En septembre 2008, un rendez-vous d’expertise était fixé en présence de la victime, de l’expert médical choisi par les parties, de l’avocat de la victime et du Fonds de Garantie. Cette expertise fut longue, riche et nécessaire. Enfin, la victime avait le sentiment qu’elle était entendue, comprise, évaluée non comme un objet mais comme un être humain, au point qu’elle narrait sa vie parfois même dans un sanglot libérateur. L’avocat était heureux, car on était bien au-delà du principe même de l’indemnisation.

Le rapport du médecin spécialisé fut déposé et accepté par les parties. Furent notamment retenus : un taux d’IPP de 39 %, des souffrances endurées fixées à 7/7, un préjudice esthétique de 6/7 et un besoin en tierce personne à raison de trois heures par jour pour la victime, sans compter l’aide nécessaire pour ses enfants.

Une discussion intervenait alors entre l’avocat et le Fonds de Garantie, pour tenter d’obtenir un règlement amiable et satisfaisant de ce litige, ce qui fut fait.

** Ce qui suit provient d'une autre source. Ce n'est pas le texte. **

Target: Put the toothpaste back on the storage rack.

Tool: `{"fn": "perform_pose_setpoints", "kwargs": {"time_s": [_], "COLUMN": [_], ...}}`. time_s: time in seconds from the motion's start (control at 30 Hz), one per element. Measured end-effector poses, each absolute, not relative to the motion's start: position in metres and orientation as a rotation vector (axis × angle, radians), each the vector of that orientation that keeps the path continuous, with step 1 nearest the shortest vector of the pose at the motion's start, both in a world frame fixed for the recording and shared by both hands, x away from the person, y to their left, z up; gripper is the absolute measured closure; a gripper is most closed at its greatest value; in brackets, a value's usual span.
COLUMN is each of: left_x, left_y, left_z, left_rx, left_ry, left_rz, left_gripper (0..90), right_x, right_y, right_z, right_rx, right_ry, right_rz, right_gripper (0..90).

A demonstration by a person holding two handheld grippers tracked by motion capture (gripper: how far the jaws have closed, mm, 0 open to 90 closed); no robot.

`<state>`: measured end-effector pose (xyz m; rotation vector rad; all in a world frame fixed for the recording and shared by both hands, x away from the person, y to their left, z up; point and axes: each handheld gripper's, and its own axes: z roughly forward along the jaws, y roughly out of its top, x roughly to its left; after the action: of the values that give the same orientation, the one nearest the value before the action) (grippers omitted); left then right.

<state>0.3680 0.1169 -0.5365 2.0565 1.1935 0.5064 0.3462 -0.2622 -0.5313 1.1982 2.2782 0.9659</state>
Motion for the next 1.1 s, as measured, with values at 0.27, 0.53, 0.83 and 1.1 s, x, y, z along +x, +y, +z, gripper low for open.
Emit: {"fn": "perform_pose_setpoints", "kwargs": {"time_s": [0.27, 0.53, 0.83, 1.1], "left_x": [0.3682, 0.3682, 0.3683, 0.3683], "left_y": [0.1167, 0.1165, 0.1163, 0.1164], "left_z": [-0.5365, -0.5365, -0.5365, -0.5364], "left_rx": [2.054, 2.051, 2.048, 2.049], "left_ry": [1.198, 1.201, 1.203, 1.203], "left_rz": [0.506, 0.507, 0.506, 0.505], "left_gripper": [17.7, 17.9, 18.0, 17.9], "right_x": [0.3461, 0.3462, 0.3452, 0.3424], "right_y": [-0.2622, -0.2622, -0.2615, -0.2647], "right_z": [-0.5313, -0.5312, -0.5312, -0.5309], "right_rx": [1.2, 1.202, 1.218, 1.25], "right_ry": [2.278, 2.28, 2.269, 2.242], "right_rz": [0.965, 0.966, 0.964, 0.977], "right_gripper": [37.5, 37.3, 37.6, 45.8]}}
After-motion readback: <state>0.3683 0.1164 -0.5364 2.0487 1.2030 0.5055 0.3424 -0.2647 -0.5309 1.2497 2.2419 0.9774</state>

Un accord amiable fut conclu en avril 2009, allouant à la victime un capital de 699.000€ ainsi qu’une rente viagère au titre de la tierce personne de 3.900€ par trimestre, représentant la somme capitalisée de 302.000€, soit au total une indemnisation de 1.000.000€ : on était loin du montant de l’indemnisation initiale !

Cette femme était enfin heureuse car l’indemnisation qu’elle obtenait était sans commune mesure avec l’offre qu’on lui avait initialement faite. Son avenir avec ses enfants est devant elle, mais cet avenir, elle l’a toujours eu, car cette femme a une grâce naturelle, et elle ne s’est jamais plainte, ce qui est une chose admirable. Elle a toujours mis sa force au service des autres, en aidant les personnes handicapées dans diverses associations. La confiance qu’elle a mise en son avocat a permis que cette procédure se termine vite et bien, avec le concours du Fonds de Garantie.


Catherine Meimon Nisenbaum, avocate au Barreau, septembre 2009.